Wheels, Keels, and Words

Wheels, Keels, and Words

 

Level:  Moderate: Day 4 – Follow-up activity alternative

Time:  40 minutes

Materials:
          Turnpikes of Massachusetts (map)
 
Vocabulary:

          turnpike, stock certificate

Objectives:
          Students will:
1)     understand how transportation routes influenced where people traveled  and how news was spread in early America;
2)     explain how the need to spread news to other areas affected where roads were established;
3)     recognize how transportation routes would have affected where people traveled;
4)     use their math training to figure out distance traveled; and
5)     reflect on the effects of geography on how and when people traveled.
 

Activities:

Divide the class into five groups.  Pass out Historic Transportation and Communication Essay and assign:
          Group 1, Introduction and Transportation – Railroads
          Group 2, Transportation – Land
          Group 3, Transportation – Water
          Group 4, Communication – Water, Land and post riders
          Group 5, Communication – changes and Isaiah Thomas 
 

Give the students five to ten minutes to read and take notes for a presentation on their topics.  The students will become the teachers who will present and answer questions on their topics.
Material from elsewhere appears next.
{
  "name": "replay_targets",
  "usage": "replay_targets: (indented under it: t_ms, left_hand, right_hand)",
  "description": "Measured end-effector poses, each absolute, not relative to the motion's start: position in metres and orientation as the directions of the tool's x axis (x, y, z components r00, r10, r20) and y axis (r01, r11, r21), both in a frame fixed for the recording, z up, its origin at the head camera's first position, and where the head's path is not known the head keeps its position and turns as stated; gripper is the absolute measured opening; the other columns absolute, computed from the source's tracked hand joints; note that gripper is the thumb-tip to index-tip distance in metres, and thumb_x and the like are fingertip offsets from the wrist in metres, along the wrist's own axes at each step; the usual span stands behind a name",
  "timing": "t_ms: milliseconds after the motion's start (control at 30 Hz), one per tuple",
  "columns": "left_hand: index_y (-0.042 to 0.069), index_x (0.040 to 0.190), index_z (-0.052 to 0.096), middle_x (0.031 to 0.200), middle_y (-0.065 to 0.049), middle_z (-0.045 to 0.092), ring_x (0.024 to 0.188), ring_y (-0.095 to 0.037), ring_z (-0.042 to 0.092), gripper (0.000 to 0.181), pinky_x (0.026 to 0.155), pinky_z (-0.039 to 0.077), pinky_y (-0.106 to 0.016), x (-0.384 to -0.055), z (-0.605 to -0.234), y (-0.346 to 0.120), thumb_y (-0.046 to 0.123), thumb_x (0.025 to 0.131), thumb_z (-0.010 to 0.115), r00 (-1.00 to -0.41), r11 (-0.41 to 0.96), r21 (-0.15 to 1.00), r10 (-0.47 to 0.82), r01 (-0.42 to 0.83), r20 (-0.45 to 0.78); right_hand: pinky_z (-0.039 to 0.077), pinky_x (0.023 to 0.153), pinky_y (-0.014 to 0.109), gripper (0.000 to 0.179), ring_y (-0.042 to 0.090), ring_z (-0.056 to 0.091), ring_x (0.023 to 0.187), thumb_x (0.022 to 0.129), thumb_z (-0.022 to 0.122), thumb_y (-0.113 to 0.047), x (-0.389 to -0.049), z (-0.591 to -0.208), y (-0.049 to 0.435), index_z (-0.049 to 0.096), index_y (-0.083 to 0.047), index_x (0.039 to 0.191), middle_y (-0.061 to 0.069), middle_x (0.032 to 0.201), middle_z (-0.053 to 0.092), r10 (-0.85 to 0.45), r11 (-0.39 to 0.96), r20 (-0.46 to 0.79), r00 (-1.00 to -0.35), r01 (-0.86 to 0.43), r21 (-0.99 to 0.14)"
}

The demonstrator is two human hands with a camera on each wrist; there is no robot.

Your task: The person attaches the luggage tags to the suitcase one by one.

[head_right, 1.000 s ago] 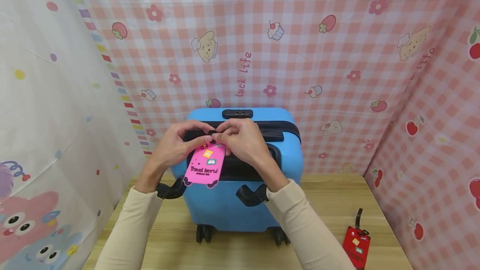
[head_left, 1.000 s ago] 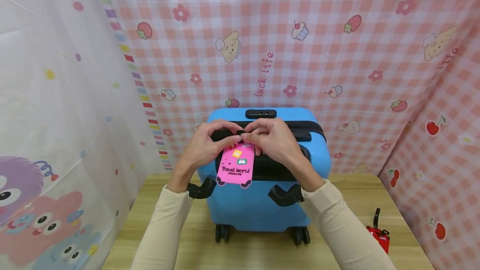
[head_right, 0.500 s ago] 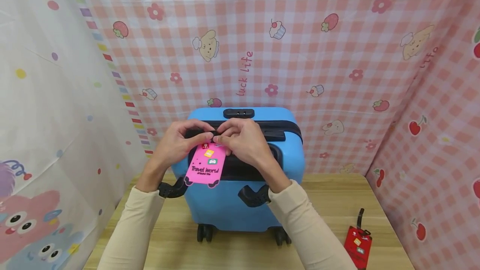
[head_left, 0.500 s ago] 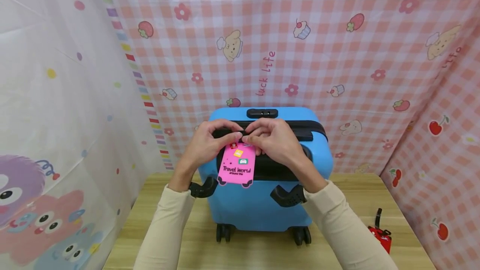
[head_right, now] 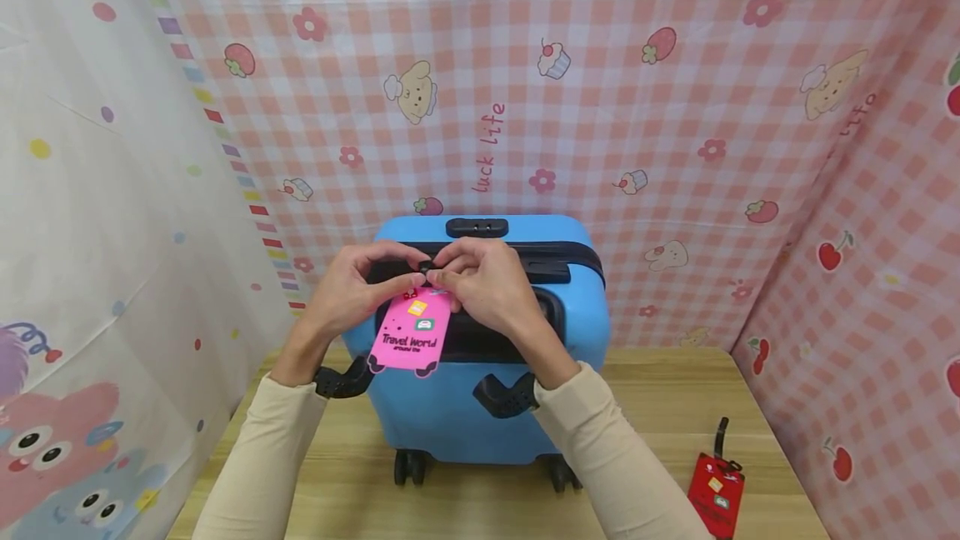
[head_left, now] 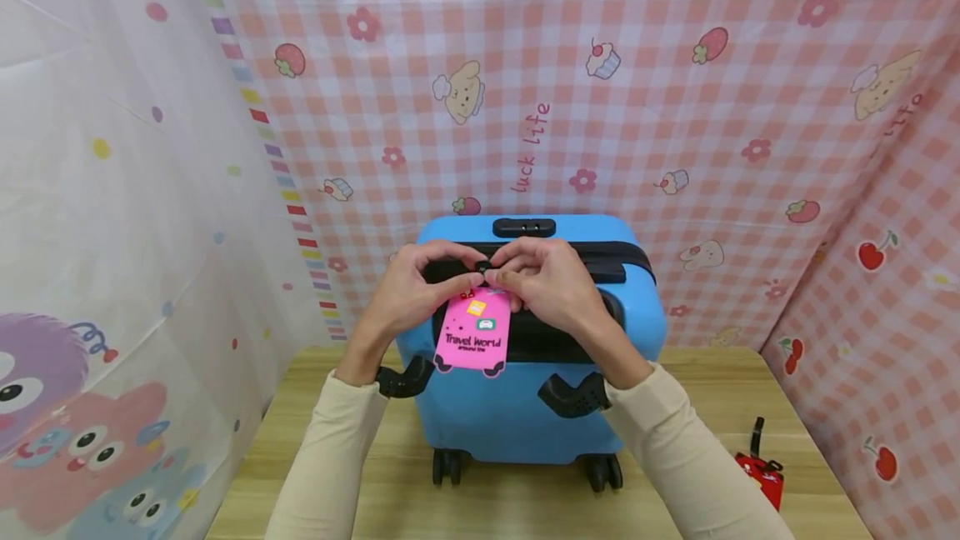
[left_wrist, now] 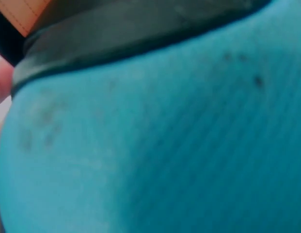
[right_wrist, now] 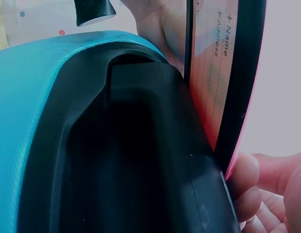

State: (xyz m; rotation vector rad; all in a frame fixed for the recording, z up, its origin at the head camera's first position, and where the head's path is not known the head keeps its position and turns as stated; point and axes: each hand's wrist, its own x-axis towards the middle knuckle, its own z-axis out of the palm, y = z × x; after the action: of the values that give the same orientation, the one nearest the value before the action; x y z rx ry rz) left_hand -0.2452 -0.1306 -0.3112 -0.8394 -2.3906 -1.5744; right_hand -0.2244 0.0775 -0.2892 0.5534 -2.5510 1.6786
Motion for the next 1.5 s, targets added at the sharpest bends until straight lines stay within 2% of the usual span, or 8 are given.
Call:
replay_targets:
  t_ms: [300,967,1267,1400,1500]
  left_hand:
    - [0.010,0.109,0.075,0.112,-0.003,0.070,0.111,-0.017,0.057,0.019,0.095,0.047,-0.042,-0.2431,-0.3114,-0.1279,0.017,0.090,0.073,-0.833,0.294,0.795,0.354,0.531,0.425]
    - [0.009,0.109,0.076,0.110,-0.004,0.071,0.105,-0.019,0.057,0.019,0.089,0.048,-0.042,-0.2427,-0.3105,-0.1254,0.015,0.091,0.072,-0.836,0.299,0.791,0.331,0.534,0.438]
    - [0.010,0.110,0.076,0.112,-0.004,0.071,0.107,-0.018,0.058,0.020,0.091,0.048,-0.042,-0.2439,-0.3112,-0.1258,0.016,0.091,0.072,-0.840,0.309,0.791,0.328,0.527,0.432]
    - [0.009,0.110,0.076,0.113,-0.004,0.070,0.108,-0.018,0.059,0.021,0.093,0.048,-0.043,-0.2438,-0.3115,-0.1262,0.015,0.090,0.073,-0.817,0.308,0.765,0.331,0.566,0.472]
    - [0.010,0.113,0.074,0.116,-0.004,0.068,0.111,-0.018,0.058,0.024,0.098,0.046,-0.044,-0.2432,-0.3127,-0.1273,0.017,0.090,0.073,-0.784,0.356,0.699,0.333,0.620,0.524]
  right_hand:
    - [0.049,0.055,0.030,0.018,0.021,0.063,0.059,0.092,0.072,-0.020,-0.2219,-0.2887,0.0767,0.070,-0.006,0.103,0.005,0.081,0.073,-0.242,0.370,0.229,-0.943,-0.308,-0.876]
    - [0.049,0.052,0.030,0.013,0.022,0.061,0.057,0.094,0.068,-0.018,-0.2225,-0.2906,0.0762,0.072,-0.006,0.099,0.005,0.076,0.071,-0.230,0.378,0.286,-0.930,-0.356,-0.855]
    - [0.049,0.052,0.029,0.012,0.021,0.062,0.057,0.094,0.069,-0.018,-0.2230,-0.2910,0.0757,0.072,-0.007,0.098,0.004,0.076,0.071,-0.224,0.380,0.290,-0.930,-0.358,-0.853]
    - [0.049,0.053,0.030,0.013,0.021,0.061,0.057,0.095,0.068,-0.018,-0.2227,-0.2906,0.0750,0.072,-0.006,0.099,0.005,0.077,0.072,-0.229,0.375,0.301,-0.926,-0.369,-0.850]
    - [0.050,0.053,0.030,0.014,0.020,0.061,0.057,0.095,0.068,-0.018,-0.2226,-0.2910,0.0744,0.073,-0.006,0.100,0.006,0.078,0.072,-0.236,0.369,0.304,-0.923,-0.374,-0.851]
Pass out copies of the other materials to groups of students.  Ask the students to analyze the material for about five minutes.  On the board, create a web about what concerns Isaiah Thomas might have had with the effect of transportation on business.  They should include: conditions of roads; travel by foot, horse, or wagon/stagecoach only; turnpikes; low number of roads in existence; cost of postage per mile, and the time it took for things to be delivered.

Ask the students what they know about the Worcester Turnpike from the materials.  Was this an important road?  What road did Isaiah refer to this as in his presentation to us?  What turnpikes do we have left in Massachusetts, and why have we not gotten rid of turnpikes for good?
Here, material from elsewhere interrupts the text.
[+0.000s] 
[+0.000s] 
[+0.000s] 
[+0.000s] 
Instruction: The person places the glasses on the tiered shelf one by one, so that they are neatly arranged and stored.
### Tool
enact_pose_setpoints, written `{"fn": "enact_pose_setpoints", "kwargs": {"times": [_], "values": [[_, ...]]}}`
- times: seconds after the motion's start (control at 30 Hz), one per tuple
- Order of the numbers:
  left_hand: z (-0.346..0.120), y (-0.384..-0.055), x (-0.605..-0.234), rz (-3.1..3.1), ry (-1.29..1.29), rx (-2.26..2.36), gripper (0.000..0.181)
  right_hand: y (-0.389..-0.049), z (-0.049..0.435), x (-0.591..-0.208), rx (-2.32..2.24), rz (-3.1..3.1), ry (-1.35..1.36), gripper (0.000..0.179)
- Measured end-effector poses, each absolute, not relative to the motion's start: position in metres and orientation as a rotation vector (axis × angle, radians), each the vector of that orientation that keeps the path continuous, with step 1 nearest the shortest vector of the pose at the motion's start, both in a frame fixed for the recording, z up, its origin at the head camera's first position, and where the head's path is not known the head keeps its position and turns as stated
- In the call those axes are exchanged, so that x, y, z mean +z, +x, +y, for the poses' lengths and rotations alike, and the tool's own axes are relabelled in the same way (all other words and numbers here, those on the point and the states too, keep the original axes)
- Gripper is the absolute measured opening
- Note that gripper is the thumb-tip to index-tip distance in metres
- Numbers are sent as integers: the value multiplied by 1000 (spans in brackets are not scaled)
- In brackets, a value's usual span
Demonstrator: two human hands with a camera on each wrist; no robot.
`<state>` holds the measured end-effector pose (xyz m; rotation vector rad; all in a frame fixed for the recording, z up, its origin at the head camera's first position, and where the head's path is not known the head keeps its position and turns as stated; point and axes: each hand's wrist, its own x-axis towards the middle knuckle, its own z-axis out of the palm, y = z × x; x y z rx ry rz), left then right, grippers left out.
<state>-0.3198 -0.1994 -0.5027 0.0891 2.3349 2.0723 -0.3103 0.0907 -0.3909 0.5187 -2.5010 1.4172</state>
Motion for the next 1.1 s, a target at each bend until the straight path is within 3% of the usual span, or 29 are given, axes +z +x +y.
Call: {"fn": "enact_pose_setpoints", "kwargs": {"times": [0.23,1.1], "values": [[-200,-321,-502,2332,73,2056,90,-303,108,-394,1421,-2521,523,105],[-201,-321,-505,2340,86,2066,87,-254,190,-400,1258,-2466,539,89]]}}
Using the map of Massachusetts Turnpikes, ask the students to answer the following questions:  What is the scale on the map equivalent to?  How many miles is it from Boston to Worcester on the Worcester Turnpike?  Using the Taunton & Providence, the Taunton & South Boston, and the Newburyport turnpikes, how many miles will you travel to go from Providence to Newburyport?  If you traveled from Attleborough to Concord, what turnpikes would you take?  Where are most of the turnpikes leaving from and why?

Homework:

Write a diary/journal entry about what it would be like to travel from Boston to Worcester on the Worcester Turnpike.  Remind students to use all of the information that was discussed in class and that they saw in the materials.

Links:

Field trip to the Museum of Transportation, Brookline, MA.